Task to carry out >>
Go through the records line by line. Report how many lines contain "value", with nothing else.

Stored data entries
[Start of section]

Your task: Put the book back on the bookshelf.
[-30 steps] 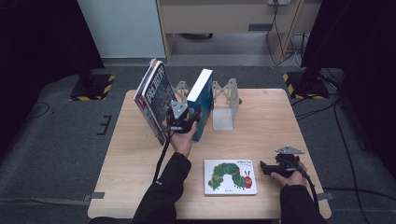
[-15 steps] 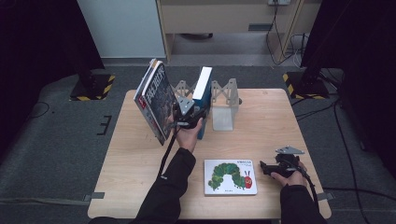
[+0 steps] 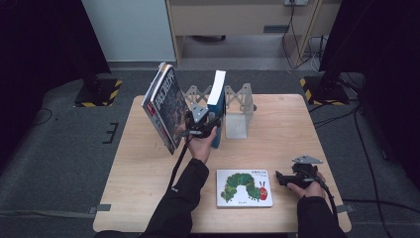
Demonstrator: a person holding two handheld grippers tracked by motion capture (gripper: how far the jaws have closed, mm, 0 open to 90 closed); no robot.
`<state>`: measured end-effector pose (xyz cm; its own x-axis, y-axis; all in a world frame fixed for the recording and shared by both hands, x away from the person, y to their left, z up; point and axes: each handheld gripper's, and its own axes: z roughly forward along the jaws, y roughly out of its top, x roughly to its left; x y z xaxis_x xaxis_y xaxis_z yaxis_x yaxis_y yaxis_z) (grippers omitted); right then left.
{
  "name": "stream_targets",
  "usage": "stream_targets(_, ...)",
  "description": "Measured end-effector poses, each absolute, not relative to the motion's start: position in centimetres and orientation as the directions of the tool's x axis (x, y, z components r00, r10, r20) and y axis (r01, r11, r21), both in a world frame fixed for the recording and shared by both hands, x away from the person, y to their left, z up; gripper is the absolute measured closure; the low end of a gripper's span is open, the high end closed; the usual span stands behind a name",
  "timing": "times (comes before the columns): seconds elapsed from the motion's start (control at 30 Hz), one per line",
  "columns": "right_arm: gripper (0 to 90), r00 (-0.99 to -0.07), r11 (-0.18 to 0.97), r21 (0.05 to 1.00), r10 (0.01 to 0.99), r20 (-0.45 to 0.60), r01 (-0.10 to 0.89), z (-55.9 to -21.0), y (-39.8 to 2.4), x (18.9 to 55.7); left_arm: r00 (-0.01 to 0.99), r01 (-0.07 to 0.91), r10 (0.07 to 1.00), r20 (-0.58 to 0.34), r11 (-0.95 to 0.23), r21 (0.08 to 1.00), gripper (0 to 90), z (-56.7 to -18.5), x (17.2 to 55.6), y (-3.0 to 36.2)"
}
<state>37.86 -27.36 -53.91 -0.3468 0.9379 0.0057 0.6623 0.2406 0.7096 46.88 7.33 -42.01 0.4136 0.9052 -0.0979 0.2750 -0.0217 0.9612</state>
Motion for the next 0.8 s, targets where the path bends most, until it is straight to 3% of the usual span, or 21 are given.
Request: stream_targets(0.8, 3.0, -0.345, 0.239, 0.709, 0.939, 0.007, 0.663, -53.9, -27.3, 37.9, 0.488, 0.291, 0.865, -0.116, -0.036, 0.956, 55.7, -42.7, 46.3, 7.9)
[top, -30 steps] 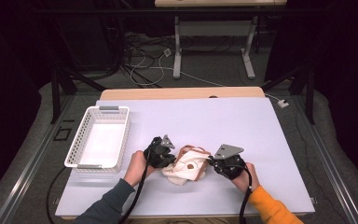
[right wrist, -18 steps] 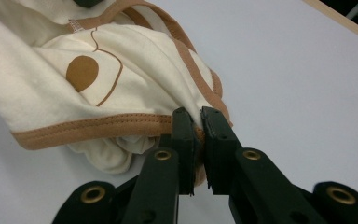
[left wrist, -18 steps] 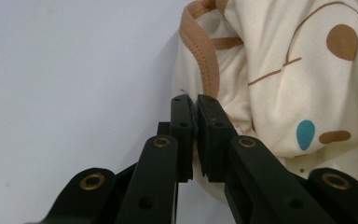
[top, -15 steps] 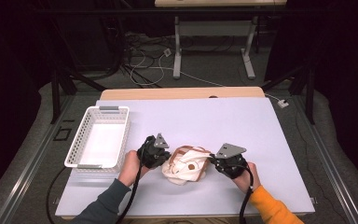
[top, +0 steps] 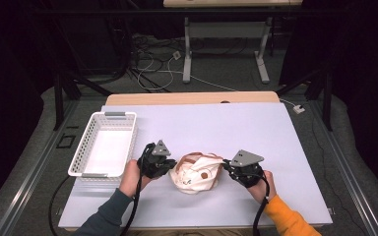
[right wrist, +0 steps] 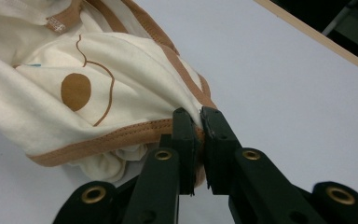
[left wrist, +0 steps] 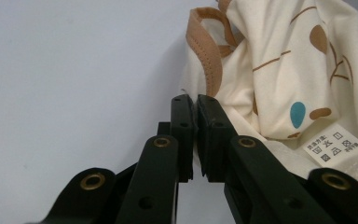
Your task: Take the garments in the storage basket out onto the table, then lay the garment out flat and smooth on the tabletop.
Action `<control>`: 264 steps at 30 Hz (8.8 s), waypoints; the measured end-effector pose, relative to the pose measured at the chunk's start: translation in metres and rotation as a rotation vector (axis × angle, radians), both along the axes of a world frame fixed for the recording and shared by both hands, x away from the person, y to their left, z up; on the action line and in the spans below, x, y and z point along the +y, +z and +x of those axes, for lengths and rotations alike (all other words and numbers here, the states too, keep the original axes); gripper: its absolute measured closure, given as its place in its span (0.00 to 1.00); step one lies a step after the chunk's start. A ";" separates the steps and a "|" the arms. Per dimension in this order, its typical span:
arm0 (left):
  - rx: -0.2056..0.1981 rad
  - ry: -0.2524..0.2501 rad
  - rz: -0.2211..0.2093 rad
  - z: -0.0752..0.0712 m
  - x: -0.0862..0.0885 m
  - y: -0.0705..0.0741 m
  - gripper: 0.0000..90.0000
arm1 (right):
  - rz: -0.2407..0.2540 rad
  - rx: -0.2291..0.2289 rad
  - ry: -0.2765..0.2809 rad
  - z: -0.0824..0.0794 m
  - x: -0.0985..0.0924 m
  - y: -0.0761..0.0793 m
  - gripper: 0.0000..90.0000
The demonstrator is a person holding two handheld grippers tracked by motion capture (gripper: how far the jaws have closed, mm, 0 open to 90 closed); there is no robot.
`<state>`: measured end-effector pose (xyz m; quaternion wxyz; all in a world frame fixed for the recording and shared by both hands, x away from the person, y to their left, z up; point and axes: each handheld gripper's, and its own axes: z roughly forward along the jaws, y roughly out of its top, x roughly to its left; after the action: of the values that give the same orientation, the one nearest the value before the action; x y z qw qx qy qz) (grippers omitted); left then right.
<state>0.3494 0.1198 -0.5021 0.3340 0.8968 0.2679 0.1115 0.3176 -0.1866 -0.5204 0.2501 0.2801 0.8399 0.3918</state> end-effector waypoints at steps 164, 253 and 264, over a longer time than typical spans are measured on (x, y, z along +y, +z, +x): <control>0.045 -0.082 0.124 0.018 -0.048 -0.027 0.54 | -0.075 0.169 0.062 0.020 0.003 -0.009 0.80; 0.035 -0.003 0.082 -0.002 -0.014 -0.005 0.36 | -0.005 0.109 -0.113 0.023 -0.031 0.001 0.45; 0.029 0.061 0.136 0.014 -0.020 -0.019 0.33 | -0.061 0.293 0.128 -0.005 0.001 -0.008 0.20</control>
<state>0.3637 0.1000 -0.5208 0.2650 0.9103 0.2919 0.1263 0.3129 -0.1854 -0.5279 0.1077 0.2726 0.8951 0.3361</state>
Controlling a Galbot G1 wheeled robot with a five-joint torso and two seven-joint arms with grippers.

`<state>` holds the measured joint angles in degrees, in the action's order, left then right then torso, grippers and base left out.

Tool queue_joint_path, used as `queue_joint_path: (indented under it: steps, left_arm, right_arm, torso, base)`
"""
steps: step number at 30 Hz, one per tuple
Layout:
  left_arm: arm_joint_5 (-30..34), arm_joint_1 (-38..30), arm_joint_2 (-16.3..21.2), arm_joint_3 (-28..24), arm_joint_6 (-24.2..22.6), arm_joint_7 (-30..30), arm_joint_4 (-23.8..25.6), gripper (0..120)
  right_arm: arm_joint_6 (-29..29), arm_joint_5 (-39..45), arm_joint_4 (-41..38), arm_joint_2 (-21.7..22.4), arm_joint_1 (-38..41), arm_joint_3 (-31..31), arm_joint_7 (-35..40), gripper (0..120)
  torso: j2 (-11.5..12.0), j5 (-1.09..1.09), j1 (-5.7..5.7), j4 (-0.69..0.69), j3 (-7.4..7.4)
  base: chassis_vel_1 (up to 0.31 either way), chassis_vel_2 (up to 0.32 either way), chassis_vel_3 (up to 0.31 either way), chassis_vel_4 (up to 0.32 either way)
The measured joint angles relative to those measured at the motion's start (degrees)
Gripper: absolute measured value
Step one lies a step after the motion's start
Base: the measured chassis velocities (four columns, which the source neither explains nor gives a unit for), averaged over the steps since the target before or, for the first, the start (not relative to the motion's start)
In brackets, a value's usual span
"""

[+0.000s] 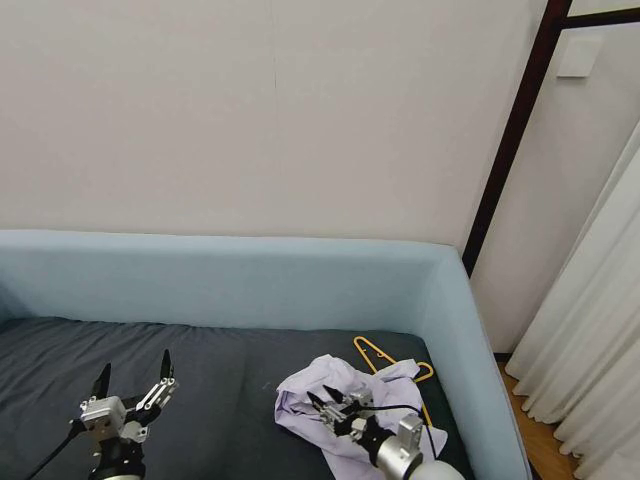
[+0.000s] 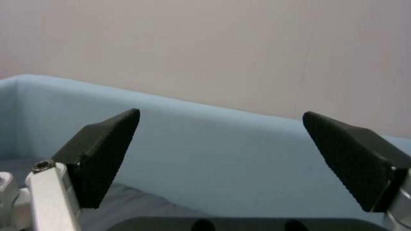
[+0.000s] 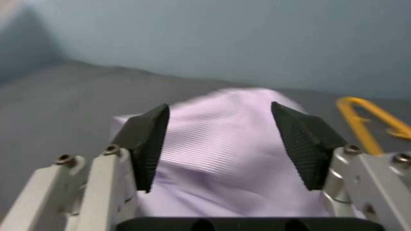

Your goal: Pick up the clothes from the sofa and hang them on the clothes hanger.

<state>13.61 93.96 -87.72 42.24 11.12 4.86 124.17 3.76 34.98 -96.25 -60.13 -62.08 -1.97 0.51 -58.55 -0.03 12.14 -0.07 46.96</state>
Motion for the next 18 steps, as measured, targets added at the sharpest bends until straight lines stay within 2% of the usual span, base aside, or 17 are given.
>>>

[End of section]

Exercise response >>
3